The U.S. Supreme Court has issued a long-awaited ruling affecting the 1965 Voting Rights Act. Although the decision did not eliminate the Act, it significantly changes how plaintiffs can prove racial discrimination in voting. Black leaders, civil rights advocates, and fair-minded white officials have raised concerns about its impact. For Black veterans especially those who served in Vietnam and those serving today the ruling is a particular affront, because the promise of voting rights was often invoked to justify their service.
The 1965 Voting Rights Act was used to justify drafting a disproportionate number of Black young men during the Vietnam War. Although Black Americans were about 11% of the U.S. population and 13% of the armed forces, Black GIs faced higher combat exposure from 1965 to 1968 and accounted for 20% to 25% of combat deaths in Vietnam. That death rate remained higher than our share of the population through the war’s end in 1975. We paid a heavy price for the passage of the 1965 Voting Rights Act.
In October 2025, the National Coalition of Black Veteran Organizations urged Black veterans to join a voter registration campaign.

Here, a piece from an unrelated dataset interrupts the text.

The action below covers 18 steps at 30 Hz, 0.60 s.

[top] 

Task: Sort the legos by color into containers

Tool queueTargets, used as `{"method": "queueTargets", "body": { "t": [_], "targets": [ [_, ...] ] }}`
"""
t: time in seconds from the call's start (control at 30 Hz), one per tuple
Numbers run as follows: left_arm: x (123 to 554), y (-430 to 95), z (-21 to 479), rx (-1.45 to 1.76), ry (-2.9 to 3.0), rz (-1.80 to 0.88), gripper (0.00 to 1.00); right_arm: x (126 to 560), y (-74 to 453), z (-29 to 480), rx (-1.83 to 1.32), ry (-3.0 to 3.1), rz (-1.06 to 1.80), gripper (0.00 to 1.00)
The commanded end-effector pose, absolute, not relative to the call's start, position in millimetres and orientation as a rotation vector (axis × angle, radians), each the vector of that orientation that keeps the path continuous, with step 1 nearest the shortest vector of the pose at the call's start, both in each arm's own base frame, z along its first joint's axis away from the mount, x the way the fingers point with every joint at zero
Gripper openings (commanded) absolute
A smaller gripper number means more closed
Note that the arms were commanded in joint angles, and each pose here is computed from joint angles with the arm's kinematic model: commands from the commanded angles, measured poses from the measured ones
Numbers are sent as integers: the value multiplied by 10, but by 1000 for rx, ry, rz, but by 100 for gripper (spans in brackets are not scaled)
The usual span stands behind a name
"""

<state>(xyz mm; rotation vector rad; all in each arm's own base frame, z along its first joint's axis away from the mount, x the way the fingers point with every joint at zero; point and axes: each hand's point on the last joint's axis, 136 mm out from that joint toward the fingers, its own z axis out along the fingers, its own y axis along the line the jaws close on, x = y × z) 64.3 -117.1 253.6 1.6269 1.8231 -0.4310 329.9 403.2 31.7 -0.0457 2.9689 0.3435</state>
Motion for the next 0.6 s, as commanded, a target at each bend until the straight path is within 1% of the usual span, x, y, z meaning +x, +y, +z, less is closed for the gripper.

The campaign aims to increase participation in the 2026 midterm and 2028 elections by ensuring that every eligible voter in veterans’ households is registered and vote either on Election Day or by mail. The coalition joined by the Common Defense Veterans Organization in Atlanta, Georgia, whose participation strengthens the community’s shared civic purpose while honoring those who sacrificed on and off the battlefield for the right to vote.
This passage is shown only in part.